== Segment start ==

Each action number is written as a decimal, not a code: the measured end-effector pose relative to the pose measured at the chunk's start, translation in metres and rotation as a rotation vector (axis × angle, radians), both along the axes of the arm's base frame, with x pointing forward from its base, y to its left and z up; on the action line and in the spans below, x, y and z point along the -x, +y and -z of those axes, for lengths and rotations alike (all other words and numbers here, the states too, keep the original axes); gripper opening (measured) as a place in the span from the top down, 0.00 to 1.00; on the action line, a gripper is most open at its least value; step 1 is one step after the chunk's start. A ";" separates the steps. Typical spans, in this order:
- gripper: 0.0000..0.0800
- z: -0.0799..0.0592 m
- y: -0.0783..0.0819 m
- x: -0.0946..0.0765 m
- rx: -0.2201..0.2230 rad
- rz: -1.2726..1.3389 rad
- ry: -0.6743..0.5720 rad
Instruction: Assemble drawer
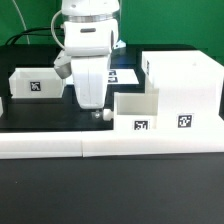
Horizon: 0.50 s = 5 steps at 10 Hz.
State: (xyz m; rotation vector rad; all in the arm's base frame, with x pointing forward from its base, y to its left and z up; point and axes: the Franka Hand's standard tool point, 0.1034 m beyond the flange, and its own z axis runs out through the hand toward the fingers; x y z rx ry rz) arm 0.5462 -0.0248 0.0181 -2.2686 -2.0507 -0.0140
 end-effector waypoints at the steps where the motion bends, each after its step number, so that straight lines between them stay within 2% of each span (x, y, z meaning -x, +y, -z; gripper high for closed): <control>1: 0.19 -0.003 -0.004 -0.006 0.000 -0.019 -0.008; 4: 0.19 -0.015 -0.004 -0.035 0.014 -0.084 -0.012; 5: 0.19 -0.015 -0.002 -0.037 0.015 -0.086 -0.015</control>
Offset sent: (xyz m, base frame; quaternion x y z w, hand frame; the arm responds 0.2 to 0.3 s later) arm 0.0489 0.0027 0.0133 0.0223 -0.0300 -0.0724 0.9967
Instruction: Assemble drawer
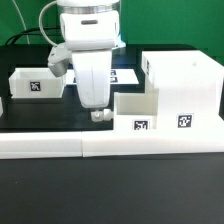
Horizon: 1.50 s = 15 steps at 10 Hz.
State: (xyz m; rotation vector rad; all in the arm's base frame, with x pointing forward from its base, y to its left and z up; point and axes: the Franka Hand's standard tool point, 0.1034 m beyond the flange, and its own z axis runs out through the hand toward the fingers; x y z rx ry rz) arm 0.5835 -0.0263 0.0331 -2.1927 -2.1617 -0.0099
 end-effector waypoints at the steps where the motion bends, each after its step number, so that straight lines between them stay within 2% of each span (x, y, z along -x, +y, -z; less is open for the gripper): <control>1: 0.19 0.001 -0.001 0.001 0.000 0.002 0.003; 4: 0.19 0.001 0.001 0.001 -0.002 -0.001 0.004; 7: 0.19 -0.004 0.013 -0.006 -0.010 -0.007 0.014; 15: 0.19 0.001 0.015 -0.003 0.007 0.065 -0.005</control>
Offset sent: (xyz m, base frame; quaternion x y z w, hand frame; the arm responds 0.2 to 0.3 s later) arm 0.0073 0.0159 0.0017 -0.0068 0.0219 -0.0228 0.9995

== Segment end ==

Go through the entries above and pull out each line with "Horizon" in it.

Horizon: 0.50 s = 5 steps at 10 Hz.
Horizon: 1.50 s = 15 steps at 10 Hz.

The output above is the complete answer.